It's October of 1964. With the British General Election swiftly approaching, the trio is called to run surveillance and tie up loose ends from Rome. However, a close call at a bar and brief encounters with a ghost from the past make them realize that this mission may be more personal than they first believed.

Notes:

To MollokoPlus: here is the first chapter of your gift! Thank you for appreciating BAMF Gaby as much as I do.
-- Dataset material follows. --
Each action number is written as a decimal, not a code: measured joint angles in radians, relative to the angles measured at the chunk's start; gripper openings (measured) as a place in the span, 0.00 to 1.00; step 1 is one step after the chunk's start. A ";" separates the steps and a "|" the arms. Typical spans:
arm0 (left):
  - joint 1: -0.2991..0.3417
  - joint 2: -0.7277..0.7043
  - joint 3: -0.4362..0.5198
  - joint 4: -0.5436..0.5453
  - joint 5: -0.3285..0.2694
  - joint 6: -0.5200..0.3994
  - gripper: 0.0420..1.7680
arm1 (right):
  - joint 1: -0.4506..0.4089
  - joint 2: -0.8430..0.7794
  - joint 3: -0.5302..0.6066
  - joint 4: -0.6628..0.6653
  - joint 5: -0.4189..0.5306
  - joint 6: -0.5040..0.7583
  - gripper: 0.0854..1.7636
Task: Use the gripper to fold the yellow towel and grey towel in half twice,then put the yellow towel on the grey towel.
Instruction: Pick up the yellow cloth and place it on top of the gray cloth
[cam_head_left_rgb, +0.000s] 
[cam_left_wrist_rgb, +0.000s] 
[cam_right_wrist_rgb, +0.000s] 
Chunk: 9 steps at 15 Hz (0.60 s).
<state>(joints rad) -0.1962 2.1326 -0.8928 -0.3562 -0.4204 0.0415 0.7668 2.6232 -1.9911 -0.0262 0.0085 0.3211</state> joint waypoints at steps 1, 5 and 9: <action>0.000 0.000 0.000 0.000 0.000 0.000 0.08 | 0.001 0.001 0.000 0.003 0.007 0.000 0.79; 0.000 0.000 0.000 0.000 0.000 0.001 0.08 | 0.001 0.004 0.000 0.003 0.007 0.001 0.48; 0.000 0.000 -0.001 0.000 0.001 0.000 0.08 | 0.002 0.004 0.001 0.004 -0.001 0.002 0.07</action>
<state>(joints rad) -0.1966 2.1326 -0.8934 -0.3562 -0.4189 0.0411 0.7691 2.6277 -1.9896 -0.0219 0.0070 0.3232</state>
Thank you for your love of angst and penchant for whump :) I hope you enjoy this fic as much as I enjoyed writing it for you.

Chapter Text

“Stay,” she whispers in the darkness of the early morning.

A breeze floods through the open window and reaches her bare skin, sending goose pimples down her spine and arms. With closed eyes, she searches for a quilt, until a pair of large, warm hands folds it over her shoulders.

Illya whispers as he smoothes her hair away from her face. Gaby feels stubble and soft lips against her cheek. “It’s almost five.”

Gaby sighs as she leans into Illya. Her eyes remain closed but she feels him, catches the smell of his deodorant and toothpaste as he plants a kiss on her forehead before standing and leaving. The wooden floorboards of her apartment creak under him as he walks, slowly and quietly, to the bedroom door.

Душа моя ,” Illya says softly to her from across the room, shutting the door behind him.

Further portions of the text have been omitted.